Build Power Efficient AI Applications with RA8P1 AI-Accelerated MCU

The RA8P1 MCUs are Renesas' first AI-accelerated single and dual-core MCUs, delivering magnitudes larger uplift in AI/ML, DSP, and scalar performance and lower power consumption, with the high-performance Arm® Cortex®-M85 and Cortex-M33 CPU cores with the Arm Ethos™-U55 neural network processor (NPU), that is ideal for Edge AI and IoT applications. Built on the advanced TSMC 22nm ultra-low leakage (22ULL) process, RA8P1 MCUs deliver an unprecedented 7300+ CoreMark raw performance, 256GOPS of AI performance and address the need for lower power consumption in Edge AI applications.

Together with large memory and a rich peripheral set, these devices enable demanding Voice, Vision AI and Real-Time Analytics applications directly on the device itself. Dual-core RA8P1 MCUs enable high processing power, efficient task partitioning between the two cores, and improved real-time performance. In addition, advanced security, immutable memory, and TrustZone® are built in to enable truly secure AI applications.

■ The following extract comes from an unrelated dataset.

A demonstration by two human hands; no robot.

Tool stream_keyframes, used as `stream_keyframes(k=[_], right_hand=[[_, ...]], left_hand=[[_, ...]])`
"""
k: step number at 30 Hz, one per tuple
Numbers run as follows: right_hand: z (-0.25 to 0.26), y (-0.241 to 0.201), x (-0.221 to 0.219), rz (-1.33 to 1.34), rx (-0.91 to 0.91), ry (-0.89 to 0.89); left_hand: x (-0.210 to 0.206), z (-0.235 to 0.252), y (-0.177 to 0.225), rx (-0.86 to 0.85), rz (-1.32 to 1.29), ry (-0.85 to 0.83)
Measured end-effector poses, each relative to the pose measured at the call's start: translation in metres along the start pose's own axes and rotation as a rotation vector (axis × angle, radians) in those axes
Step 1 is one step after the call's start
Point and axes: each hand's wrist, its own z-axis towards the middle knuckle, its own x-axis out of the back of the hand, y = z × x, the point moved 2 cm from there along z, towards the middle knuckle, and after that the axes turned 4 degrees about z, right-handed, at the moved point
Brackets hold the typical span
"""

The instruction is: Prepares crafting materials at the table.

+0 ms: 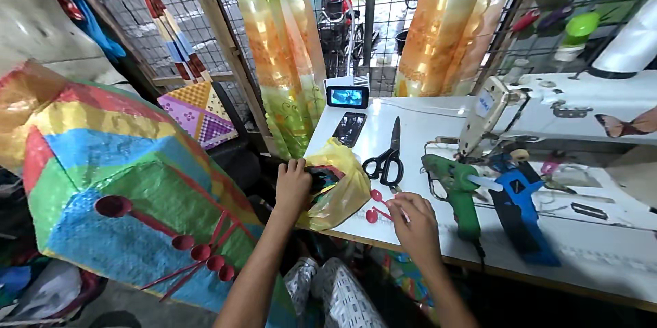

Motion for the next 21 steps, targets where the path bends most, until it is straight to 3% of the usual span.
stream_keyframes(k=[4, 9, 12, 17, 21], right_hand=[[0.0, 0.0, 0.0, 0.003, 0.002, 0.001], [0.0, 0.0, 0.0, -0.002, 0.006, 0.005], [0.0, 0.001, 0.001, 0.02, 0.009, 0.019], [-0.002, -0.004, 0.003, 0.119, 0.06, 0.097], [-0.023, -0.045, 0.004, 0.459, -0.001, -0.066]], left_hand=[[0.004, -0.004, 0.0, -0.039, 0.009, 0.074], [0.015, -0.018, 0.001, -0.165, -0.167, 0.328], [0.033, -0.034, -0.004, -0.091, -0.489, 0.273], [0.032, -0.076, -0.006, 0.197, -1.348, 0.298], [0.019, -0.122, 0.037, 0.213, -1.511, 0.49]])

The Ethos-U55 NPU embedded in the RA8P1, is a dedicated processor optimized to execute core operations of neural network models, such as matrix multiplications and convolutions, more efficiently and with lower power consumption than the CPU core. The Ethos-U55 is optimized for lower precision arithmetic (8-bit integer) used in AI models, which reduces the complexity, memory usage, and power consumption without reducing the inference accuracy.

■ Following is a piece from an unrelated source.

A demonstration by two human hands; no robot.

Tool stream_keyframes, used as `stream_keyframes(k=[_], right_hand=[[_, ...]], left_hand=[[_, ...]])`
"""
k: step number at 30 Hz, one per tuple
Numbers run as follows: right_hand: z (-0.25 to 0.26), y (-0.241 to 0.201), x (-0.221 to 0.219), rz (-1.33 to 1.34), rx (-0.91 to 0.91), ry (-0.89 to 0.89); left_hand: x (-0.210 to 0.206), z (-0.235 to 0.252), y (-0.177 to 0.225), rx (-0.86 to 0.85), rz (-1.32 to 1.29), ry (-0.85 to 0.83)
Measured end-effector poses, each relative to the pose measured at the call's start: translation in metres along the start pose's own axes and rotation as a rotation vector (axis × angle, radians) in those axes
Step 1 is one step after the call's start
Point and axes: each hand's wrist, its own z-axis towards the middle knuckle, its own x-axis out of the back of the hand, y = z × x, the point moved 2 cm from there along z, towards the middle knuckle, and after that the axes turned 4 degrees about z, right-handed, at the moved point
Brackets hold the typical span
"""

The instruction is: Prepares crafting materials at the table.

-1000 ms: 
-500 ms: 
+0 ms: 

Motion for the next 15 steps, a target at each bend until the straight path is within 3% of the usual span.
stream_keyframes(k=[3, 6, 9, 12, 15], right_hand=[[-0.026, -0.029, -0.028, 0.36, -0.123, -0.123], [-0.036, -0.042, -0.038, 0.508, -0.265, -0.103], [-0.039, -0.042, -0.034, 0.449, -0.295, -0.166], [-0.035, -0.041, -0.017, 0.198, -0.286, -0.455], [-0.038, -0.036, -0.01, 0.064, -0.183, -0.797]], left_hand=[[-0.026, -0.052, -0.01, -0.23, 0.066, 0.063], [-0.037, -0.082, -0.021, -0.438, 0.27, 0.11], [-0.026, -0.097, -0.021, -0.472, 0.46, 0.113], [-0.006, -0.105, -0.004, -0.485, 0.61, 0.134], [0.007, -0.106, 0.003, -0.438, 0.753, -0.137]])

Renesas has successfully demonstrated this performance uplift with RA8P1 MCUs using Ethos-U55 for inference processing, with a few AI/ML use cases, showing a significant performance uplift with the Ethos-U55 NPU as compared to the CPU core.

Image
Significant Uplift in AI Performance with Ethos-U55 NPU as Compared to CPU Core
Figure 2. Significant Uplift in AI Performance with Ethos-U55 NPU as Compared to CPU Core

Models Used:

  • Image Classification – ResNet8, MobileNet v2, MobileNet v3
  • Keyword Spotting – DS-CNN
  • Visual Wake Words – MobileNet v1
  • Object Detection – Yolo_fastest, Yolov8N
  • Anomaly Detection – ad_medium

Enable Faster Application Development with RUHMI Framework

The RA8P1 AI solution features a highly configurable and optimized Robust Unified Heterogenous Model Integration (RUHMI) Framework, that provides AI developers with all the tools necessary for faster and more efficient AI development. This is Renesas' first comprehensive AI framework for MCUs and MPUs and is integrated into the e2 studio IDE to generate and deploy highly optimized neural network models in a framework agnostic manner. RUHMI enables model optimization, quantization, graph compilation, and conversion to an MCU friendly format. Native support for commonly used ML frameworks TensorFlow Lite, Pytorch, and ONNX is included, as are ready to use application examples and models optimized for RA8P1.

Image
AI Workflow Using the Renesas RUHMI Framework
Figure 3. AI Workflow Using the Renesas RUHMI Framework

Typical AI Workflow with RUHMI Framework:

  • Model Optimization and Compilation (Offline) – A pre-trained AI model is input via commonly used frameworks such as Tensorflow Lite, Pytorch, or ONNX. Using the RUHMI optimization and conversion tools, the model is first quantized to an INT8 intermediate format and optimized. This process involves graph partitioning, separating operators between NPU and CPU, and compilation to an MCU friendly format (typically *.c/*.h).
  • Data Input and Pre-processing – Raw input data (image from a camera, audio from a microphone) is captured by the RA8P1 MCU and pre-processed by the high-performance Cortex-M85 core, for input to the AI model.
  • Execution on the NPU – The CPU core then sends the pre-processed input data and the compiled AI model's command stream to the Ethos-U55 NPU for execution. The NPU reads the command stream and using the input data and model weights (typically stored in local memory), processes each layer of the neural network.
  • Output and Post-processing – Once the NPU has processed all layers of the neural network, it outputs the inference results back to the main CPU, which can then perform any necessary post-processing and action.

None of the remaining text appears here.